Rice labeled with South Korea as the place of origin is being openly sold in North Korea’s markets. The bags are clearly labelled ‘Republic of Korea’ and bear the name of the district in South Korea where it was grown, according to sources inside the country.
“In front of a vendor stall, there’s a sign that reads ‘Rice from the plains of Honam’. It means the rice is from South Korea,” a source in North Pyongan Province told Daily NK. Honam is the largest rice-growing region in South Korea and North Korean merchants are openly displaying the name.
“Republic of Korea is written on the rice bags and they also state whether they’re from Seoul or the rural areas. Rumors usually precede the arrival of South Korean rice in the market, which happens occasionally,” said the source.
However, it has yet to be confirmed whether the South Korean rice circulating in North Korea’s markets is actually from the South. Some merchants may simply be trying to make more money by falsely claiming the place of origin, as products from South Korea are often preferred.
“It’s more expensive than rice from China, but 400 won cheaper than rice from North Korea,” said the source.
As of July 15 in one market in North Pyongan Province, North Korean rice was being sold for 4800 won per kilo, while South Korean rice was at 4400 won, and Chinese rice at 4150 won.
However, poorer North Korean residents tend to buy cheaper rice, which still sells better in the markets.
The market management staff are not taking steps to prevent the merchants from selling the South Korean produce.
“They don’t crack down on it; they leave food alone. They used to be strict about it before, but from about three years ago, they started loosening up and now merchants offer South Korean rice,” said a separate source in North Pyongan Province.
He added that many of those who work in the markets have formed mutual symbiotic relationships, with rice merchants sharing inspection dates, updates and information with each other, while inspection units often give merchants forewarning before conducting a raid.
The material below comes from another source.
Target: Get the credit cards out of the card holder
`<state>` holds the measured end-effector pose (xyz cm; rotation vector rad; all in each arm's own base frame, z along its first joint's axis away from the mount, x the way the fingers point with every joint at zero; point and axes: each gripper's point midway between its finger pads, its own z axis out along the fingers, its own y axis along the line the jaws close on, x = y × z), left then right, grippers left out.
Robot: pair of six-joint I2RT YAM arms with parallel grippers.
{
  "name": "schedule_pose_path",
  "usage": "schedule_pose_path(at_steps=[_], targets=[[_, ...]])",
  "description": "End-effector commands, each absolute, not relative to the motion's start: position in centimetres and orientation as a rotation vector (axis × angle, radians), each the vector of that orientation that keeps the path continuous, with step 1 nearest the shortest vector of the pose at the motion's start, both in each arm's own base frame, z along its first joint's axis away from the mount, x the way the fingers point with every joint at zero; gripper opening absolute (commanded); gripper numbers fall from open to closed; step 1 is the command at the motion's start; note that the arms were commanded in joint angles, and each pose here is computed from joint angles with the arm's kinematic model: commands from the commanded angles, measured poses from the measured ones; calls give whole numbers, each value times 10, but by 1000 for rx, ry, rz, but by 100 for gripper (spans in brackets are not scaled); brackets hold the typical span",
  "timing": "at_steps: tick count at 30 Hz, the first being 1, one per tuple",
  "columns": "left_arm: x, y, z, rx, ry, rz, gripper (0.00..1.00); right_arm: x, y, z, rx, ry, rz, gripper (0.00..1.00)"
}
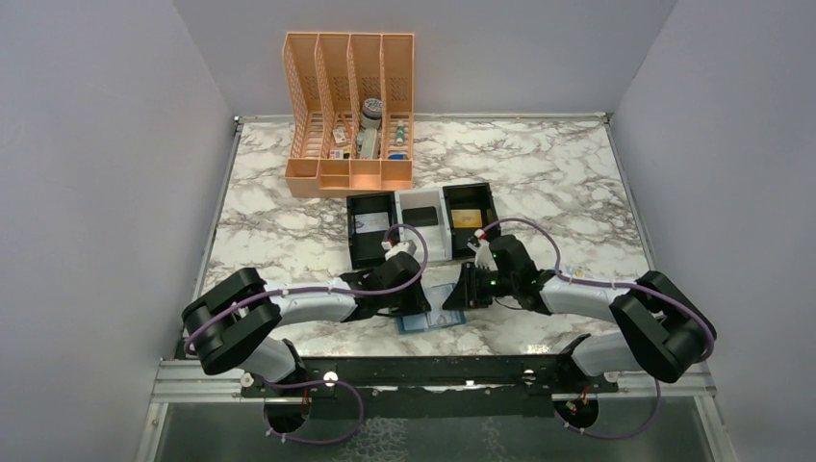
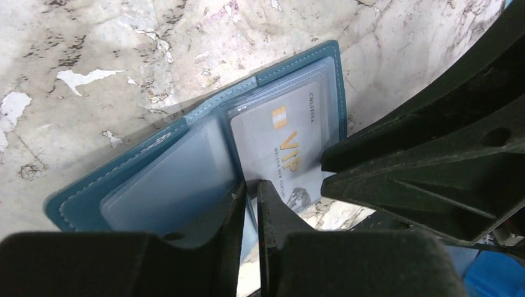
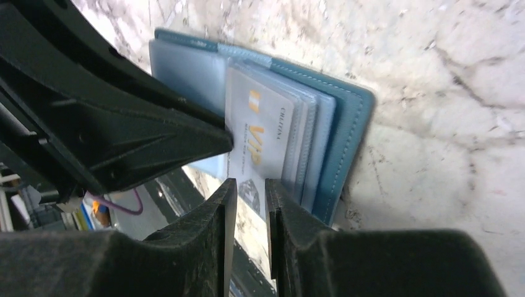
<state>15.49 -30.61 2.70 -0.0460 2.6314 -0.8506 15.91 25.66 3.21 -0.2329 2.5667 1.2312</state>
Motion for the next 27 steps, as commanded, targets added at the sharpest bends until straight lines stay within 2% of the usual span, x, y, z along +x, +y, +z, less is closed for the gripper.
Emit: schedule_pose_path(at_steps=[1,3,7,10,16,20,23,27], targets=[[157,-294,24,-54,2628,-782,20,175,238,7,-119,2621,1002,25],[156,-294,25,-68,2625,-800,28,170,238,2,-133,2636,1022,25],[150,-301,24,-115,2622,-901,34,155,239,-9,-109,2672,1086,24],[145,-302,20,-180,2623,-963,33,150,236,-15,-89,2691,1086,24],[140,-290,12,-322,2610,-994,23,147,229,-19,-72,2705,1045,24],[144,-283,16,-350,2584,-963,23,147,228,-21,-72,2712,1036,24],[145,-279,19,-364,2569,-951,29,147,228,-21,-71,2711,1037,24],[143,-278,17,-379,2561,-977,30,147,229,-22,-75,2714,1044,24]])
“The inspectors themselves do not want to make a fuss over rice when people are having difficulty making ends meet. As long as officials from the central government do not catch the merchants, it will be fine. If the merchants properly hide South Korean rice during a raid, then there’s no problem,” he said.
Last week, North Korea refused to accept South Korea’s food aid–via the World Food Programme (WFP)–citing disapproval of Seoul’s plan to conduct joint military exercise with the U.S. this month.
However, earlier this week an official from South Korea’s Ministry of Unification said that discussions are still underway between the WFP and North Korea regarding the rice provision.
Some in North Korea are reacting cynically toward the South Korean government’s intention to send food aid. “We [North Koreans] bought rice labelled Republic of Korea at a market before. We have never received aid. Ordinary people are not expecting rice aid,” a source in Pyongyang said.
“If South Korean rice is brought into North Korea, rice prices in the markets will fall. Residents do not always eat cheap North Korean rice; they tend to buy the cheapest.”